Both accounts make reference to the tail gunner they called Rocky — a nickname Kraynik’s family never knew. He must have picked it up overseas in the weeks between his arrival in England and his death over Germany.
It would not be until August 1948, almost four years after the fact, that the U.S. War Department offered more details. This report put the number of German fighter planes at 20 and told of an inferno inside the B-24 as it crashed to earth in Engeholle — which, Joyce notes, translates to Hell’s Corner.
Then, a year later, the War Department disclosed a burial site near where the plane crashed. The Germans had buried the remains of the men together with their dog tags and a gun with serial numbers that corresponded to the flight. This was conclusive enough evidence for the War Department, if not for Regina Kraynik; she was never 100 percent convinced of her son’s death until the day she died.
The repatriated remains were reinterred at Arlington National Cemetery on Jan. 31, 1950, more than five years after the crash. By then Joyce’s mother was 19 — the age her brother had been when he died. A year later she would meet the man she would marry. They would have eight children; Joyce is second oldest.
The cemetery at Arlington placed a permanent headstone, with six names on it, in March 1954. By then Noel Joyce was pregnant with the boy she would name after her late brother — and who would one day take on the task of telling her brother’s story.
The contents of the box tell a broader, richer, more complicated tale than is possible to relate here. Joyce isn’t sure what he will do with it all. Maybe he’ll write a book; certainly he’ll preserve it for the extended family’s future generations.

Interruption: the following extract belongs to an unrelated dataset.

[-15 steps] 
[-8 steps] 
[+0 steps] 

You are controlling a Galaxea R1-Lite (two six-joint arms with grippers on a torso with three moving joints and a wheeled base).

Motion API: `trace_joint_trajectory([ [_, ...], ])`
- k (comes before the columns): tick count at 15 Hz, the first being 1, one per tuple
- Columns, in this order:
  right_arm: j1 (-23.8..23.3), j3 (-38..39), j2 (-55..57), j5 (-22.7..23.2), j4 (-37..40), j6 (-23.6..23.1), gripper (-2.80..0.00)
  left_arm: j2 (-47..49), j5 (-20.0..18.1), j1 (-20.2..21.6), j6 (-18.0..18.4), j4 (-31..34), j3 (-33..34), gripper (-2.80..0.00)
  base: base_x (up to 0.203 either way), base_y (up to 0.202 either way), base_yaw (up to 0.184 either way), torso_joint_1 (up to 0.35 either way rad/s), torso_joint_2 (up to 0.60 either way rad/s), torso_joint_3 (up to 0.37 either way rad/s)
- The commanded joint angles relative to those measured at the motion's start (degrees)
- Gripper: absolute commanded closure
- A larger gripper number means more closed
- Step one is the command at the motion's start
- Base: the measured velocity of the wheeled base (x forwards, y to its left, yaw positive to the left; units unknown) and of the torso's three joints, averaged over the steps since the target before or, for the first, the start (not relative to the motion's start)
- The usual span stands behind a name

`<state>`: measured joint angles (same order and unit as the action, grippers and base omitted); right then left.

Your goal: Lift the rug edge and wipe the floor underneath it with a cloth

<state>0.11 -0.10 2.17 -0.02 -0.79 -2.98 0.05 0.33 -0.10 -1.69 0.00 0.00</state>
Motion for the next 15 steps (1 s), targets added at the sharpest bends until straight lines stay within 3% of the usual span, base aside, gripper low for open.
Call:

Whatever the case, he feels a mix of deep sorrow and high privilege to see in physical form the pain that his grandmother and mother carried in their hearts for all those years.
“There is a double dimension to it,” Joyce says. “I feel blessed. I feel connected.”
He was with his grandmother when she died on Dec. 1, 1998, a bit before midnight. Joyce didn’t realize the significance of the date then. Now he thinks it was Dec. 2 by the time she joined her son in heaven.
Today he plans to take a drive with his cousin Karen, Phyllis’ daughter. They’ll go by the former family home on Holly Street. They’ll stop in at St. Casimir’s. They’ll say some prayers, maybe shed some tears. And they will remember.